• _What the task requires_: Print each line of the material again, keeping everything exact.

• _Data provided_:
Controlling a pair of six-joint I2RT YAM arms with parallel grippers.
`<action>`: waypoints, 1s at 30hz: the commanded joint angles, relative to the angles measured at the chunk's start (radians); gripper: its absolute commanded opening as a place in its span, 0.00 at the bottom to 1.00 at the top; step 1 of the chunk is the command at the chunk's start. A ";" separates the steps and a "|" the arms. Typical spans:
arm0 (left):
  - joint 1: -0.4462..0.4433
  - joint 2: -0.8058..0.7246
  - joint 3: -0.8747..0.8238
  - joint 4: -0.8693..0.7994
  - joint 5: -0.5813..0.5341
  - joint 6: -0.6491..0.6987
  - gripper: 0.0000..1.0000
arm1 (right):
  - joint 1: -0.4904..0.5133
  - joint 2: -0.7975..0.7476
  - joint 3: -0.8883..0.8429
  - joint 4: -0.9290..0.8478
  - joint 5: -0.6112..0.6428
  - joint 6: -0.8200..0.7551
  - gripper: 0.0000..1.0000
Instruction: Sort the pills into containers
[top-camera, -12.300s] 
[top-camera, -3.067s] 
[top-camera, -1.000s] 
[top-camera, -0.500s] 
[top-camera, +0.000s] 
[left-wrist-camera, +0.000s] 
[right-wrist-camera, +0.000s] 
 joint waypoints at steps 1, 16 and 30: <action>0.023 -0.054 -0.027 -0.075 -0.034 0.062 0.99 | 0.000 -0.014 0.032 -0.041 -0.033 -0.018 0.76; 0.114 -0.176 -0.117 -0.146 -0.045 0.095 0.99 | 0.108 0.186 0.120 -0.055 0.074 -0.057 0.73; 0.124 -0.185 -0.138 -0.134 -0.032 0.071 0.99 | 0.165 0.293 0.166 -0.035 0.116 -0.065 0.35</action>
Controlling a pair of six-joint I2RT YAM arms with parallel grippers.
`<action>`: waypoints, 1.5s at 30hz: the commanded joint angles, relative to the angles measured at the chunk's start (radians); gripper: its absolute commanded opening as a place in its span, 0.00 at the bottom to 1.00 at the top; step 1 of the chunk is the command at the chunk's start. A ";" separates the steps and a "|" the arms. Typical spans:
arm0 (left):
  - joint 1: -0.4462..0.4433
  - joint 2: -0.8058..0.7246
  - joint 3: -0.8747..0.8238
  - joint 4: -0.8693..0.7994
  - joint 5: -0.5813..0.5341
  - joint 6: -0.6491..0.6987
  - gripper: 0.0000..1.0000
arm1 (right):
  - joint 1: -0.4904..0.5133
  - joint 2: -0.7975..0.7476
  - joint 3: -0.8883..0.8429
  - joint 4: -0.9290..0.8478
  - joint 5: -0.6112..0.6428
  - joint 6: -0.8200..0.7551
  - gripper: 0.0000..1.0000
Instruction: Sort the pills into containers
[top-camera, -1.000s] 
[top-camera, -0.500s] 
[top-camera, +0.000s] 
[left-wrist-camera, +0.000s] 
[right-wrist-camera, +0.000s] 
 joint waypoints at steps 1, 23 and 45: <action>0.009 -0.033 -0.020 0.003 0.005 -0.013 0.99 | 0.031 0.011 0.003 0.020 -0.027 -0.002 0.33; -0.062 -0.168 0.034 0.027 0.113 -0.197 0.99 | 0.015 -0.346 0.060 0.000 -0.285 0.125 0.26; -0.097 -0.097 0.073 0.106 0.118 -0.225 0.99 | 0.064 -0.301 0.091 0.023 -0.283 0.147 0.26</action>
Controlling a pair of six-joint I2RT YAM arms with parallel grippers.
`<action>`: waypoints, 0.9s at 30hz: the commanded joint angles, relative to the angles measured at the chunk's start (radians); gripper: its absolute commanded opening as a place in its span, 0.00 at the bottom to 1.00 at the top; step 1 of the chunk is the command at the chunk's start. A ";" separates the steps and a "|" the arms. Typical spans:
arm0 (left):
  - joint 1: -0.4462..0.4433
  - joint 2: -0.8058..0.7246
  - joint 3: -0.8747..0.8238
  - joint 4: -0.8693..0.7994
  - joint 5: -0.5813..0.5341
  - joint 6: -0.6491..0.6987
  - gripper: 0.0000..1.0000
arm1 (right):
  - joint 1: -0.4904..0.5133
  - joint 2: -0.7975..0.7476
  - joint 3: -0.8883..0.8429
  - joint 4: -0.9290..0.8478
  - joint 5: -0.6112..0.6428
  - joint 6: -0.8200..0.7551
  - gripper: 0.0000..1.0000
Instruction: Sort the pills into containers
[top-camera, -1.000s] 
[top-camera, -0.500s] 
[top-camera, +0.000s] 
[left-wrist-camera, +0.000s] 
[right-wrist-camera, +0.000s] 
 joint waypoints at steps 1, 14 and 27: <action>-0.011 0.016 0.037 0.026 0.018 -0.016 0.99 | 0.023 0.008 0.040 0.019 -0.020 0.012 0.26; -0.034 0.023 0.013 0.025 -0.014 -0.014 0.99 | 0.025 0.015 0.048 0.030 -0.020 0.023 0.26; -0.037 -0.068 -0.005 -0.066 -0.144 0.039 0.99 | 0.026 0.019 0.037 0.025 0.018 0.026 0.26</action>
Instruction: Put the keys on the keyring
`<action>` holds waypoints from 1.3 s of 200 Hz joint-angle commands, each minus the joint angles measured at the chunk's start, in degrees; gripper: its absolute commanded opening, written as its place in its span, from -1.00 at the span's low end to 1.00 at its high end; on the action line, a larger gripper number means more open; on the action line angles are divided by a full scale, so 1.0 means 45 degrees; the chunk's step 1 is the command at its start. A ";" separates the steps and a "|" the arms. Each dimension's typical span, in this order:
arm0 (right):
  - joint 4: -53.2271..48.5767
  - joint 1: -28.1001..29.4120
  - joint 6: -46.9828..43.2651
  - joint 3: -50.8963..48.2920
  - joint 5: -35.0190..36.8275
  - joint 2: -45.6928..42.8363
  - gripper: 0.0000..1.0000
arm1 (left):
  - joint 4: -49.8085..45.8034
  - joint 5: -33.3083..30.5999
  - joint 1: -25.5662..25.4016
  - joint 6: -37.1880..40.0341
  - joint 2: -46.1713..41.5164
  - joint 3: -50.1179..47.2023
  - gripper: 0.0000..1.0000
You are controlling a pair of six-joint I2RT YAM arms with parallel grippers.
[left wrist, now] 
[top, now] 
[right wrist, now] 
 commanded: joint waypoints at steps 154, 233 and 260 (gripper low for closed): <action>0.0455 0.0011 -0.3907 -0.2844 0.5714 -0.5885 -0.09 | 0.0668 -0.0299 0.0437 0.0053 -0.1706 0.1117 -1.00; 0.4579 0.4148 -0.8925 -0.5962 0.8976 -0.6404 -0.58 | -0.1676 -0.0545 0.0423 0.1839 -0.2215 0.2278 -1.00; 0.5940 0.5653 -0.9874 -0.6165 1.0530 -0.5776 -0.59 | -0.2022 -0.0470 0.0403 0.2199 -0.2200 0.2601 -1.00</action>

• _Solution for this task_:
Controlling a pair of six-joint I2RT YAM arms with parallel grippers.
`<action>`: waypoints, 1s at 30hz: the commanded joint angles, relative to the angles measured at the chunk's start (radians); gripper: its absolute commanded opening as a place in its span, 0.00 at the bottom to 1.00 at the top; step 1 of the chunk is the command at the chunk's start. A ";" separates the steps and a "|" the arms. Typical spans:
arm0 (left):
  - joint 1: -0.4462..0.4433
  - joint 2: -0.8058..0.7246
  - joint 3: -0.8747..0.8238
  - joint 4: -0.8693..0.7994
  - joint 5: -0.5813..0.5341
  - joint 6: -0.6491..0.6987
  - gripper: 0.0000..1.0000
arm1 (right):
  - joint 1: -0.4904..0.5133
  - joint 2: -0.7975..0.7476
  - joint 3: -0.8883..0.8429
  - joint 4: -0.9290..0.8478
  - joint 5: -0.6112..0.6428
  - joint 6: -0.8200..0.7551
  - gripper: 0.0000..1.0000
Instruction: Sort the pills into containers
[top-camera, -12.300s] 
[top-camera, -3.067s] 
[top-camera, -1.000s] 
[top-camera, -0.500s] 
[top-camera, +0.000s] 
[left-wrist-camera, +0.000s] 
[right-wrist-camera, +0.000s] 
 joint waypoints at steps 1, 16 and 30: <action>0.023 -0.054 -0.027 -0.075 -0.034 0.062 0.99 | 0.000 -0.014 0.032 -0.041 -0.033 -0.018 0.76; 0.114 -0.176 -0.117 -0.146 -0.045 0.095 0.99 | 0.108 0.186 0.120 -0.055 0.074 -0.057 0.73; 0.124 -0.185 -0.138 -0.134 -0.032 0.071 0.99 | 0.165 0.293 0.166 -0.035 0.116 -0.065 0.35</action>
Controlling a pair of six-joint I2RT YAM arms with parallel grippers.
`<action>`: waypoints, 1.5s at 30hz: the commanded joint angles, relative to the angles measured at the chunk's start (radians); gripper: its absolute commanded opening as a place in its span, 0.00 at the bottom to 1.00 at the top; step 1 of the chunk is the command at the chunk's start. A ";" separates the steps and a "|" the arms. Typical spans:
arm0 (left):
  - joint 1: -0.4462..0.4433
  - joint 2: -0.8058..0.7246
  - joint 3: -0.8747..0.8238
  - joint 4: -0.8693..0.7994
  - joint 5: -0.5813..0.5341
  - joint 6: -0.6491..0.6987
  - gripper: 0.0000..1.0000
arm1 (right):
  - joint 1: -0.4904..0.5133
  - joint 2: -0.7975..0.7476
  - joint 3: -0.8883..0.8429
  - joint 4: -0.9290..0.8478
  - joint 5: -0.6112..0.6428
  - joint 6: -0.8200..0.7551
  - gripper: 0.0000..1.0000
Instruction: Sort the pills into containers
[top-camera, -1.000s] 
[top-camera, -0.500s] 
[top-camera, +0.000s] 
[left-wrist-camera, +0.000s] 
[right-wrist-camera, +0.000s] 
 joint waypoints at steps 1, 23 and 45: <action>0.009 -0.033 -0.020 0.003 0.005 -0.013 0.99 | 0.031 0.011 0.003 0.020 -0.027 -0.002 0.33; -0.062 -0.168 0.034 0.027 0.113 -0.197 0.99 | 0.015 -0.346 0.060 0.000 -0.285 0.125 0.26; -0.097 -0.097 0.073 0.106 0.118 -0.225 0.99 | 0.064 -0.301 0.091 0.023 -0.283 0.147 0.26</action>
Controlling a pair of six-joint I2RT YAM arms with parallel grippers.
`<action>`: waypoints, 0.9s at 30hz: the commanded joint angles, relative to the angles measured at the chunk's start (radians); gripper: its absolute commanded opening as a place in its span, 0.00 at the bottom to 1.00 at the top; step 1 of the chunk is the command at the chunk's start. A ";" separates the steps and a "|" the arms. Typical spans:
arm0 (left):
  - joint 1: -0.4462..0.4433
  - joint 2: -0.8058..0.7246
  - joint 3: -0.8747..0.8238
  - joint 4: -0.8693..0.7994
  - joint 5: -0.5813..0.5341
  - joint 6: -0.6491..0.6987
  - gripper: 0.0000..1.0000
arm1 (right):
  - joint 1: -0.4904..0.5133
  - joint 2: -0.7975..0.7476
  - joint 3: -0.8883..0.8429
  - joint 4: -0.9290..0.8478
  - joint 5: -0.6112..0.6428
  - joint 6: -0.8200..0.7551
  - gripper: 0.0000..1.0000
Instruction: Sort the pills into containers
[top-camera, -1.000s] 
[top-camera, -0.500s] 
[top-camera, +0.000s] 
[left-wrist-camera, +0.000s] 
[right-wrist-camera, +0.000s] 
 joint waypoints at steps 1, 14 and 27: <action>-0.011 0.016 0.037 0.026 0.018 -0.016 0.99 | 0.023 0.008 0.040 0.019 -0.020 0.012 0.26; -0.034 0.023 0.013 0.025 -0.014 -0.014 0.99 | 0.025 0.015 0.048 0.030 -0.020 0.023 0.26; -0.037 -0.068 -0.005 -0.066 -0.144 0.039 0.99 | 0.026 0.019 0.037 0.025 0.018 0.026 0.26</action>
Instruction: Put the keys on the keyring
`<action>` holds waypoints from 1.3 s of 200 Hz joint-angle commands, each minus the joint angles measured at the chunk's start, in degrees; gripper: its absolute commanded opening, written as its place in its span, from -1.00 at the span's low end to 1.00 at its high end; on the action line, a larger gripper number means more open; on the action line angles are divided by a full scale, so 1.0 means 45 degrees; the chunk's step 1 is the command at its start. A ";" separates the steps and a "|" the arms. Each dimension's typical span, in this order:
arm0 (right):
  - joint 4: -53.2271..48.5767
  - joint 1: -28.1001..29.4120
  - joint 6: -46.9828..43.2651
  - joint 3: -50.8963..48.2920
  - joint 5: -35.0190..36.8275
  - joint 2: -45.6928..42.8363
  - gripper: 0.0000..1.0000
arm1 (left):
  - joint 4: -49.8085..45.8034
  - joint 5: -33.3083..30.5999
  - joint 1: -25.5662..25.4016
  - joint 6: -37.1880..40.0341
  - joint 2: -46.1713..41.5164
  - joint 3: -50.1179..47.2023
  - gripper: 0.0000..1.0000
You are controlling a pair of six-joint I2RT YAM arms with parallel grippers.
[left wrist, now] 
[top, now] 
[right wrist, now] 
 commanded: joint waypoints at steps 154, 233 and 260 (gripper low for closed): <action>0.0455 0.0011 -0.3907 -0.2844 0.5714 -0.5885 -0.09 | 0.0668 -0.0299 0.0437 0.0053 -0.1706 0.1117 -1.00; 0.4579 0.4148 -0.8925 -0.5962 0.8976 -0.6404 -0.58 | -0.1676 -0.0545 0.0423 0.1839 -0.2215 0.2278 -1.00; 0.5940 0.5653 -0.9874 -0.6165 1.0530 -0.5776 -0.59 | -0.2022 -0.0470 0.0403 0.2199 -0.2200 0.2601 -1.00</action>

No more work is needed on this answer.